(Data records)
==*==
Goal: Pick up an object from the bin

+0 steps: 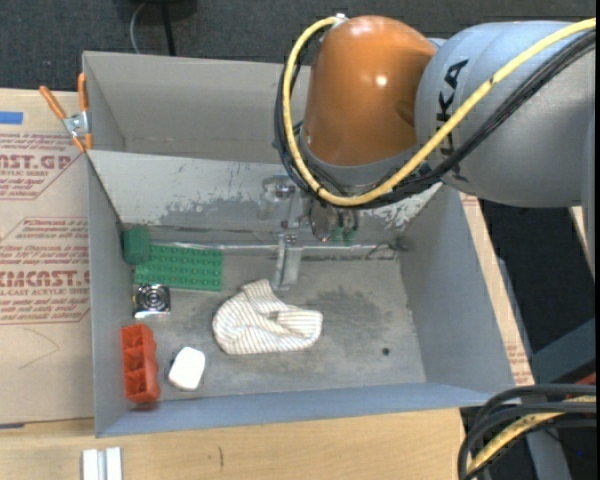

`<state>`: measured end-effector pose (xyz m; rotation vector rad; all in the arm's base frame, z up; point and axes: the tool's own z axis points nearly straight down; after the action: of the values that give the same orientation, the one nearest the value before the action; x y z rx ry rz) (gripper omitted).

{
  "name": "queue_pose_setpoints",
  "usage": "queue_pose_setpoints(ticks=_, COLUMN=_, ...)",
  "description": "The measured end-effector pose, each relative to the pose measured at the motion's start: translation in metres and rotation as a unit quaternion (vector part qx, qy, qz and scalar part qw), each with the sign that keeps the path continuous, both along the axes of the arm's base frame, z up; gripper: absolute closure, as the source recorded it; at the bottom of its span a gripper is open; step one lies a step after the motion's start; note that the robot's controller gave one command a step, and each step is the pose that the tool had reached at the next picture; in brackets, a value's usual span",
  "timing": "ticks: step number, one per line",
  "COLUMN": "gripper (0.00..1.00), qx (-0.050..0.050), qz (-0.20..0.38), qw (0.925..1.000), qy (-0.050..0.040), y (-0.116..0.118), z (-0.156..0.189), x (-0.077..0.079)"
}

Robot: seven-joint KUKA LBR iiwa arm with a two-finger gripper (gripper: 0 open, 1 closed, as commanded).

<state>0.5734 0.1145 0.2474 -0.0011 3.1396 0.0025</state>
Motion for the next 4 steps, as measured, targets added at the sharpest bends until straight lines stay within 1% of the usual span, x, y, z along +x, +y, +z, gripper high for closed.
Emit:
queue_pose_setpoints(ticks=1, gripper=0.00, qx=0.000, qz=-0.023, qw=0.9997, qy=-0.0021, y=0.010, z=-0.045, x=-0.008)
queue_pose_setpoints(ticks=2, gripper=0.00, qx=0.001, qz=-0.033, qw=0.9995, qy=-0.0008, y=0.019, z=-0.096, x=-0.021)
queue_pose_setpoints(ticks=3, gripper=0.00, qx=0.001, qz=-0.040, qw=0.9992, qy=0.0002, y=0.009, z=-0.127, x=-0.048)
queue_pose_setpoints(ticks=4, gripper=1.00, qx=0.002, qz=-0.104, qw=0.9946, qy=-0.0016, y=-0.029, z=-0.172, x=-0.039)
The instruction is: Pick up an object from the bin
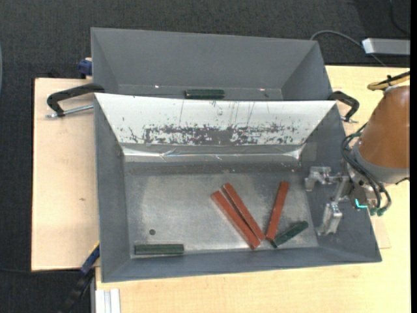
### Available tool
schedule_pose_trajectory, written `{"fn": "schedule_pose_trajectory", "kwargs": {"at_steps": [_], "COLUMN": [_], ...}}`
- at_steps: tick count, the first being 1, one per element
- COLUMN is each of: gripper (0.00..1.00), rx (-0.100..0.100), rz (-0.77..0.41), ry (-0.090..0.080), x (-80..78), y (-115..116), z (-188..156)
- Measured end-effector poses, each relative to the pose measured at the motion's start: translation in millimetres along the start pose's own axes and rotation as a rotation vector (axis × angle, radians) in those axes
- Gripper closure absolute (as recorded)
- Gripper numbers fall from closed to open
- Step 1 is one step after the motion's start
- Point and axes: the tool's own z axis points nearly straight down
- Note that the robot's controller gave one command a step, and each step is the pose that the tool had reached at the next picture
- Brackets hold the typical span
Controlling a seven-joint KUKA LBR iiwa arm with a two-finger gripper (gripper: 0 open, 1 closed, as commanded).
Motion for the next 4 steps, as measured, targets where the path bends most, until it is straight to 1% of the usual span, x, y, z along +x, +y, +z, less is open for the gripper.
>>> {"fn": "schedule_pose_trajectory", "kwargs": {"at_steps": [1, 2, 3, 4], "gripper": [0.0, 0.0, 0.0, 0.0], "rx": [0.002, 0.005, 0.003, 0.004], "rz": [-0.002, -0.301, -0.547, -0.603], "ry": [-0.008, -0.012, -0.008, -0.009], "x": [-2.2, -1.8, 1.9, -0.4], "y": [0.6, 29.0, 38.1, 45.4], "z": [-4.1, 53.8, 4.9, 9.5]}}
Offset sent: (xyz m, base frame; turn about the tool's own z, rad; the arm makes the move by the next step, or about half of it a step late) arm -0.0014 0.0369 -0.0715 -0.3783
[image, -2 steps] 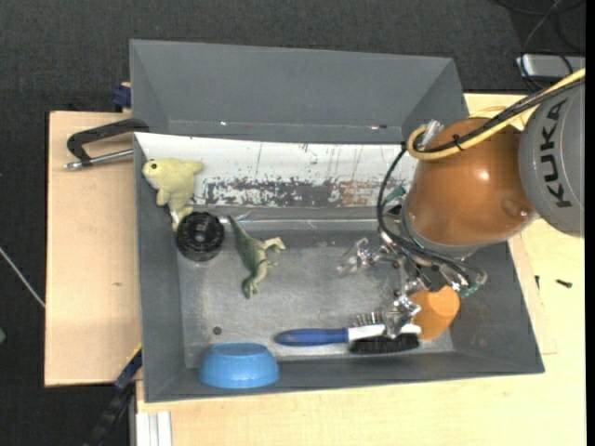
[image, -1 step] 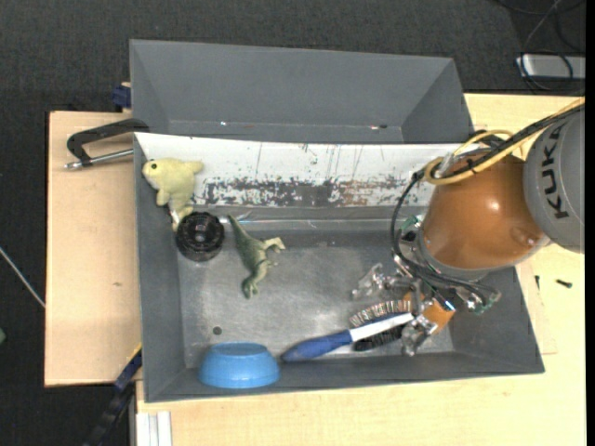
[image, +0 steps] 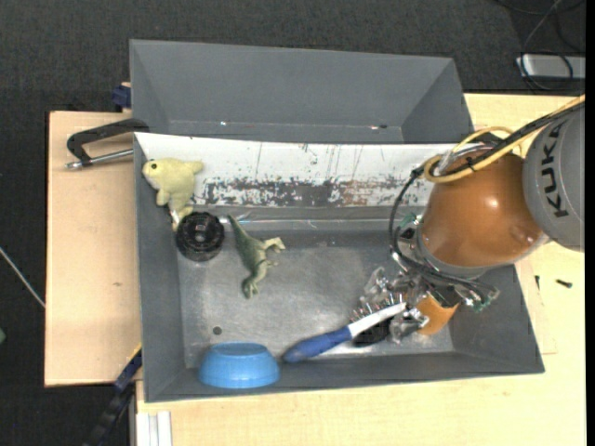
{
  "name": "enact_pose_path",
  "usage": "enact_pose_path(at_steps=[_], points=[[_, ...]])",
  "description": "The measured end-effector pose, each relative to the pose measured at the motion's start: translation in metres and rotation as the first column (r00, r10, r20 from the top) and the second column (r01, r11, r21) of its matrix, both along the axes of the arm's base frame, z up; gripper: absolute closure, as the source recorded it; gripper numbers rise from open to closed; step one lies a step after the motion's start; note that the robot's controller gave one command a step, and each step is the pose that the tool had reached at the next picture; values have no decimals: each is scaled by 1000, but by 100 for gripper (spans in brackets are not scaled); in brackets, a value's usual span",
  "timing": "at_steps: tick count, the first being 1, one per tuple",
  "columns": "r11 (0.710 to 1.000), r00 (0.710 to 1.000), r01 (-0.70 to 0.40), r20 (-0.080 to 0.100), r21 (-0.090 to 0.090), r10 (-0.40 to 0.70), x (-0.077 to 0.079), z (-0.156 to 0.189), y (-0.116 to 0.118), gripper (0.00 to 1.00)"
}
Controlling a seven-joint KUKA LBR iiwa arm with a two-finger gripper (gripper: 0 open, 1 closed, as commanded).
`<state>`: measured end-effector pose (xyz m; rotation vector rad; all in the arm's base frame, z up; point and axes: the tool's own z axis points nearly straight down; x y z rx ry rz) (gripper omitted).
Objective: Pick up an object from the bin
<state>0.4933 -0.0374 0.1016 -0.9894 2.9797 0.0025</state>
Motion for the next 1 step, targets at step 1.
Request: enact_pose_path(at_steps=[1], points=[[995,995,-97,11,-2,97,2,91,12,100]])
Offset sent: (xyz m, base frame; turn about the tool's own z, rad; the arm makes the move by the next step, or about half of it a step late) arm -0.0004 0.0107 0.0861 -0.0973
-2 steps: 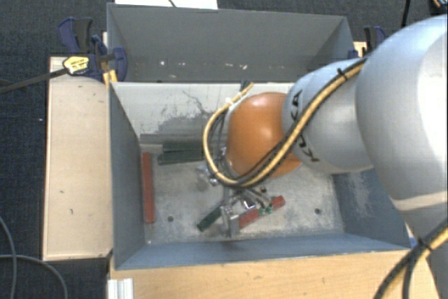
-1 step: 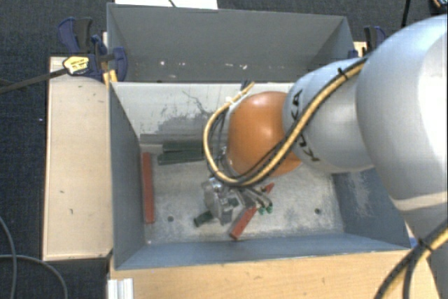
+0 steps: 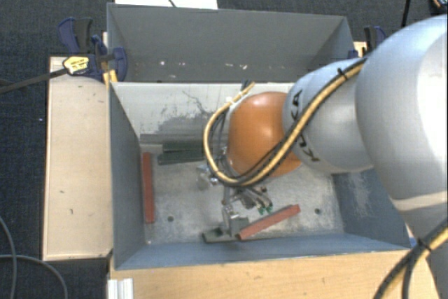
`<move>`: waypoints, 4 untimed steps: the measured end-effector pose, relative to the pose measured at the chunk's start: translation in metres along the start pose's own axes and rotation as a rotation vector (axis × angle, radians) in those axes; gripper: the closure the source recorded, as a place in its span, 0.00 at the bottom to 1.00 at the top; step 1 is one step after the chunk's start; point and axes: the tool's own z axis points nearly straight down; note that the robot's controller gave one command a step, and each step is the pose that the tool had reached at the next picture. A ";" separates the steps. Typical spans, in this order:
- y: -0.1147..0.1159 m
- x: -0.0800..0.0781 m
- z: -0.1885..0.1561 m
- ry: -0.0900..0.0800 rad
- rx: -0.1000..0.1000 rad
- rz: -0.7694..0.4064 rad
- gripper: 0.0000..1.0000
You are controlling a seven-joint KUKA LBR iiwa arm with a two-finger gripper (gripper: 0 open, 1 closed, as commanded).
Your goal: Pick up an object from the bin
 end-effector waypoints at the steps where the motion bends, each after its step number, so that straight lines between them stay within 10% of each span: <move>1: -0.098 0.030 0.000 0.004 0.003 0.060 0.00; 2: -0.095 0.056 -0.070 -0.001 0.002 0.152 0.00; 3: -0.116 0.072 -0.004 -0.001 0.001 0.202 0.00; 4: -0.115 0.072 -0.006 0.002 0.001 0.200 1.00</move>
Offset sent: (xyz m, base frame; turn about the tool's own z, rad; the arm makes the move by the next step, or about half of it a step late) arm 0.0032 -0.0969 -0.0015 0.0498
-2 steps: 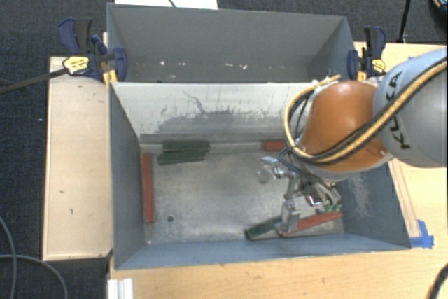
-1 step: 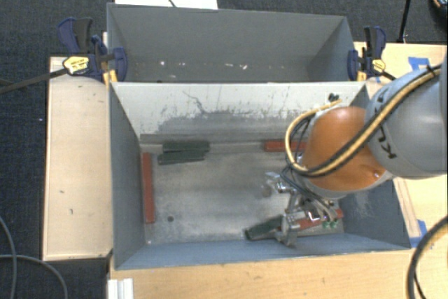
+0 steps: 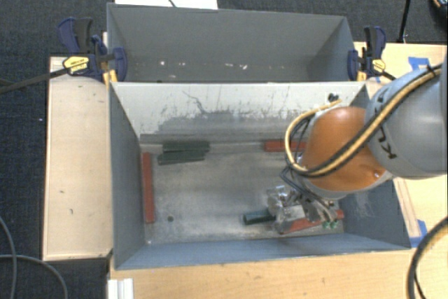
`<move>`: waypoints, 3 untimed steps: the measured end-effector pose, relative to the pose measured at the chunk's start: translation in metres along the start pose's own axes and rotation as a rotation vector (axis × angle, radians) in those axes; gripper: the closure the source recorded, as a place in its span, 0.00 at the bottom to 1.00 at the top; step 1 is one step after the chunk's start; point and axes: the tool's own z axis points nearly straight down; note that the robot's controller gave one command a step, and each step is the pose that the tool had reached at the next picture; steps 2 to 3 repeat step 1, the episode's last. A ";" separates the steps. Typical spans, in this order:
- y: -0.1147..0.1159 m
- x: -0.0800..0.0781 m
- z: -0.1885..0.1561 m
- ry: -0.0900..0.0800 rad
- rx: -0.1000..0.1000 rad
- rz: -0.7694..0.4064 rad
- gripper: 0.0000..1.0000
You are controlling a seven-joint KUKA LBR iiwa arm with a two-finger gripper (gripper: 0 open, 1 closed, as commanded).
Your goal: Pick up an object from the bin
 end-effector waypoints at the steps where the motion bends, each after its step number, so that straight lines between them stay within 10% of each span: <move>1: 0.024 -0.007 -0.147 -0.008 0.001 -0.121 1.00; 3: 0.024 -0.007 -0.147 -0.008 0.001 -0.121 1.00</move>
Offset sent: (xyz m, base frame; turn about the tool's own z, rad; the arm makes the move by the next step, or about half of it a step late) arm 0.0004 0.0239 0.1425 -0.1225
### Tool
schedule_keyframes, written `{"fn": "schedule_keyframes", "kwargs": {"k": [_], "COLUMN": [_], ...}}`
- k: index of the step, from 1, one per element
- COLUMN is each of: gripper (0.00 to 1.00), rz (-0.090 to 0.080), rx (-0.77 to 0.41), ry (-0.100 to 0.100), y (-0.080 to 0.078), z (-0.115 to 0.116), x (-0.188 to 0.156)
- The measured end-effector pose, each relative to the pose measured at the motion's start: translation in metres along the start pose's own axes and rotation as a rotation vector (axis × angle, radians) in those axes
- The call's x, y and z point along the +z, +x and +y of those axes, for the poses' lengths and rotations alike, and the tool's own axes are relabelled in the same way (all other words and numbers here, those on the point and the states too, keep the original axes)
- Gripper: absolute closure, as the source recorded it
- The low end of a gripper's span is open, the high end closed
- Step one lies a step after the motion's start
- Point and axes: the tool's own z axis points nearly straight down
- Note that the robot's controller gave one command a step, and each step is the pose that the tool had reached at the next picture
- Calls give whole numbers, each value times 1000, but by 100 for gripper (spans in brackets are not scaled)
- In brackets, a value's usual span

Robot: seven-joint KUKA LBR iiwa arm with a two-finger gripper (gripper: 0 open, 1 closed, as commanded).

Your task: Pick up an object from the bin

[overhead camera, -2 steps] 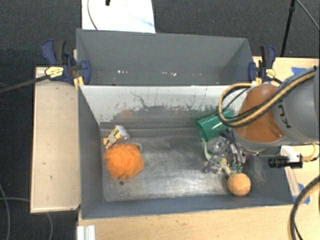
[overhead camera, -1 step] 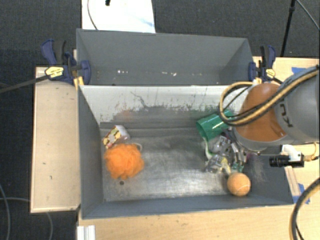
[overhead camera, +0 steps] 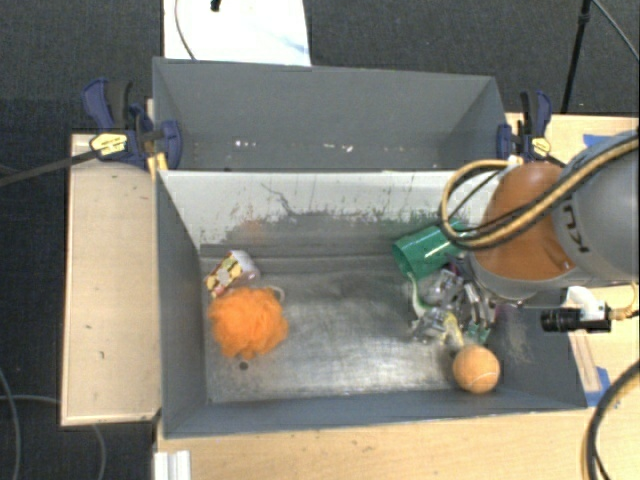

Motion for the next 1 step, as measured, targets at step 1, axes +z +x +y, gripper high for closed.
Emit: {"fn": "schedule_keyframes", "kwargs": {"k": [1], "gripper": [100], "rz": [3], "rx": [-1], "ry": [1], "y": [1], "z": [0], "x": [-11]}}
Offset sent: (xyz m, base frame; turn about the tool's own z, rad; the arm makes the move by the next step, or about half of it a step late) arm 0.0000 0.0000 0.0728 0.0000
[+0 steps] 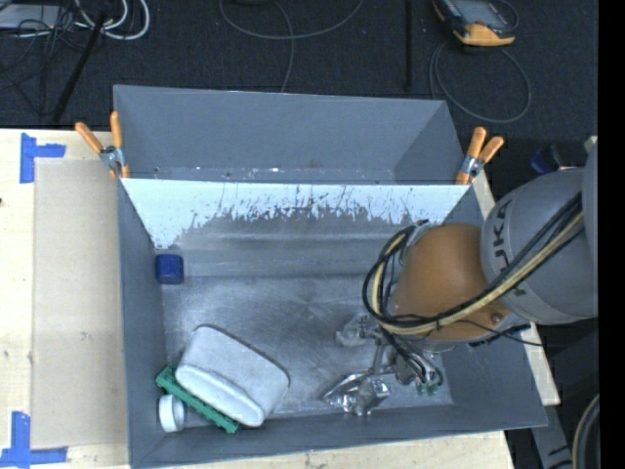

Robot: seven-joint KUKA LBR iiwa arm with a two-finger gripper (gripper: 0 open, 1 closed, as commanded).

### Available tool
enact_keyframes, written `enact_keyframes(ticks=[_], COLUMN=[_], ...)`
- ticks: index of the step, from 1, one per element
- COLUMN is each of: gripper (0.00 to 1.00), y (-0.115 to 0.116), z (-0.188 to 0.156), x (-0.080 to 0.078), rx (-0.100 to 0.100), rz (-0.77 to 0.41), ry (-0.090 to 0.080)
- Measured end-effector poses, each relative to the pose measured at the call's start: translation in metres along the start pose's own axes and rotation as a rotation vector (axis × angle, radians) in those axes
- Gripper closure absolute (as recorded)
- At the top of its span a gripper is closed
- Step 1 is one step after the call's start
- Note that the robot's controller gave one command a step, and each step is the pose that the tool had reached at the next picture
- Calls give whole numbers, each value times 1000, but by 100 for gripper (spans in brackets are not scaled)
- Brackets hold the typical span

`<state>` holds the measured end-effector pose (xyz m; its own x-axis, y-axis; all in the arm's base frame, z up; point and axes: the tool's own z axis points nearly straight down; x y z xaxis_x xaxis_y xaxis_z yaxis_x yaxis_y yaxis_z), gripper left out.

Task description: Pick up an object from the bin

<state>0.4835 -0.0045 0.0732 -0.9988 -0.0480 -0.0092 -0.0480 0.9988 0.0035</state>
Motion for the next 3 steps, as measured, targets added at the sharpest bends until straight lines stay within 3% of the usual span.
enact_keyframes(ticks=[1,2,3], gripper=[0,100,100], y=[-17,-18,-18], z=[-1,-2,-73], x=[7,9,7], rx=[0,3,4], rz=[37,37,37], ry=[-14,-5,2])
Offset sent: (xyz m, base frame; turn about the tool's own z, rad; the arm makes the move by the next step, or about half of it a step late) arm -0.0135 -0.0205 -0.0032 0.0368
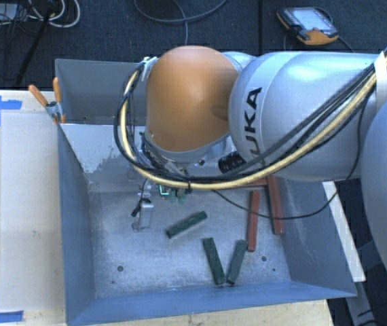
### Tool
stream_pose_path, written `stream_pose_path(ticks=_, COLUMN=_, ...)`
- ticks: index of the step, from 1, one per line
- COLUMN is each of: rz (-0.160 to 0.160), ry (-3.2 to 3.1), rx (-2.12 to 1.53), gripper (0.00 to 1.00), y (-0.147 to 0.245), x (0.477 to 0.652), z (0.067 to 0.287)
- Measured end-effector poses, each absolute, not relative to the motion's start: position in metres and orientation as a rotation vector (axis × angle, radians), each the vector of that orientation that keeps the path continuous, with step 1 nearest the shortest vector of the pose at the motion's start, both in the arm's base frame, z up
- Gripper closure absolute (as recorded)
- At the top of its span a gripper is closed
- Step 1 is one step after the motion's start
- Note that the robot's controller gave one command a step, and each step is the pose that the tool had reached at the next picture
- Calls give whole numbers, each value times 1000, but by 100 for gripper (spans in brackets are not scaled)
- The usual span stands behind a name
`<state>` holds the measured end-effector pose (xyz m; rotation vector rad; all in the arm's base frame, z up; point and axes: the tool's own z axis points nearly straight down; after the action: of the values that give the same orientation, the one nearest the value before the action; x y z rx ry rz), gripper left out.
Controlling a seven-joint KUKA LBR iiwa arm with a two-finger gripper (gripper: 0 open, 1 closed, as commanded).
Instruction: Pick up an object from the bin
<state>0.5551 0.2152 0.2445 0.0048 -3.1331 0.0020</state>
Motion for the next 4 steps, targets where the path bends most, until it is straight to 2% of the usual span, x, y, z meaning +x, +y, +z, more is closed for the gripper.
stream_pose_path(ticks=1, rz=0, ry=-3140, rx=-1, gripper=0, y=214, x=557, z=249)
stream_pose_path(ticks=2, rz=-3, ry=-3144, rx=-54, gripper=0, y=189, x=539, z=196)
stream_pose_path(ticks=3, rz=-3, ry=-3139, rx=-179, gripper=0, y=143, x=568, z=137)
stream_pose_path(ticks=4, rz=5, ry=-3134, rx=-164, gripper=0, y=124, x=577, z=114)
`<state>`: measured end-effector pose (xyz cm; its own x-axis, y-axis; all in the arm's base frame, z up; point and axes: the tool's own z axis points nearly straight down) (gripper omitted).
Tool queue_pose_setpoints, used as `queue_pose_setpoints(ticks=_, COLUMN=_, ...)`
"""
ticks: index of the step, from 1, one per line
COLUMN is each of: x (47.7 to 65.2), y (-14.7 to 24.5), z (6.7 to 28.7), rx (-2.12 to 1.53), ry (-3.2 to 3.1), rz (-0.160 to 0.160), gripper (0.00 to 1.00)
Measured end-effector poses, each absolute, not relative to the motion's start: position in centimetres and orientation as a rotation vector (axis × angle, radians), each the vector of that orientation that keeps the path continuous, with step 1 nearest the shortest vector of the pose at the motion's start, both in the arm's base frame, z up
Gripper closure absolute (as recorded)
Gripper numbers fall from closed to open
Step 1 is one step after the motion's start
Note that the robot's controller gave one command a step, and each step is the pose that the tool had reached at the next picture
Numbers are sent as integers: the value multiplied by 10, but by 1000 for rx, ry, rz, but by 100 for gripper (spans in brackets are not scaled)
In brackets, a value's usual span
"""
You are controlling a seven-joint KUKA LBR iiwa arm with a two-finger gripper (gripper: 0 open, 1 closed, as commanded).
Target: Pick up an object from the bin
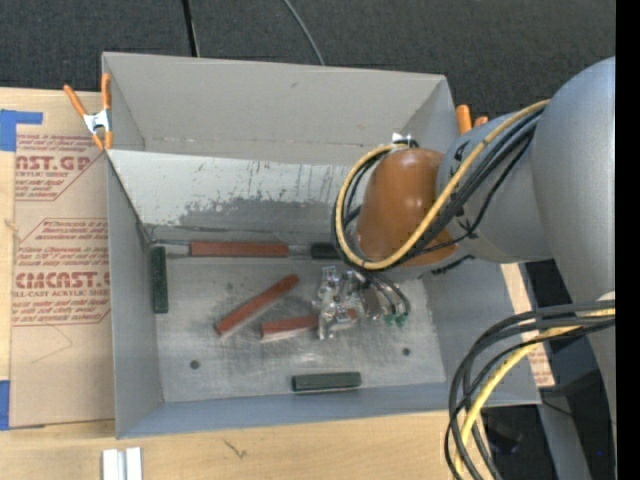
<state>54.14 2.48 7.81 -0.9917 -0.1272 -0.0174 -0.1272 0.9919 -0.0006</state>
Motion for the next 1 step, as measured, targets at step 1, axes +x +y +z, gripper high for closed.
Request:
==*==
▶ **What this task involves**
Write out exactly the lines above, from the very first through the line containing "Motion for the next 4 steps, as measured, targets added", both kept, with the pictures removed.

▶ **Exercise output**
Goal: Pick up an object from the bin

+0 steps: 

`<state>`: measured end-effector pose (xyz m; rotation vector rad; all in the arm's base frame, z up; point and axes: the tool's own z axis points nearly straight down; after the action: of the values that give the same orientation, the one nearest the value before the action; x y z rx ry rz) (gripper omitted).

{
  "name": "queue_pose_setpoints",
  "usage": "queue_pose_setpoints(ticks=_, COLUMN=_, ...)",
  "description": "The measured end-effector pose, each relative to the pose measured at the motion's start: translation in metres and rotation as a unit quaternion (vector part qx, qy, qz and scalar part qw), each with the sign that keeps the path continuous, both along the axes of the arm's base frame, z up; gripper: absolute closure, as the source recorded it; at the bottom of its span a gripper is open; step one lies a step after the motion's start; note that the robot's controller gave one command a step, and each step is the pose that the tool had reached at the next picture; in brackets, a value's usual span",
  "timing": "ticks: step number, one per line",
  "COLUMN": "gripper (0.00..1.00), qx (-0.050..0.050), qz (-0.20..0.38), qw (0.925..1.000), qy (-0.050..0.040), y (-0.116..0.118), z (-0.156..0.189), x (-0.077..0.079)"
}

Robot: seven-joint KUKA LBR iiwa arm with a two-finger gripper (gripper: 0 open, 1 closed, as commanded).

<state>0.5734 0.1145 0.2474 -0.0011 3.1396 0.0025</state>
Motion for the next 4 steps, as measured, targets added at the sharpest bends until straight lines stay within 1% of the usual span, x, y, z along +x, +y, +z, gripper high for closed.

This answer requires nothing further.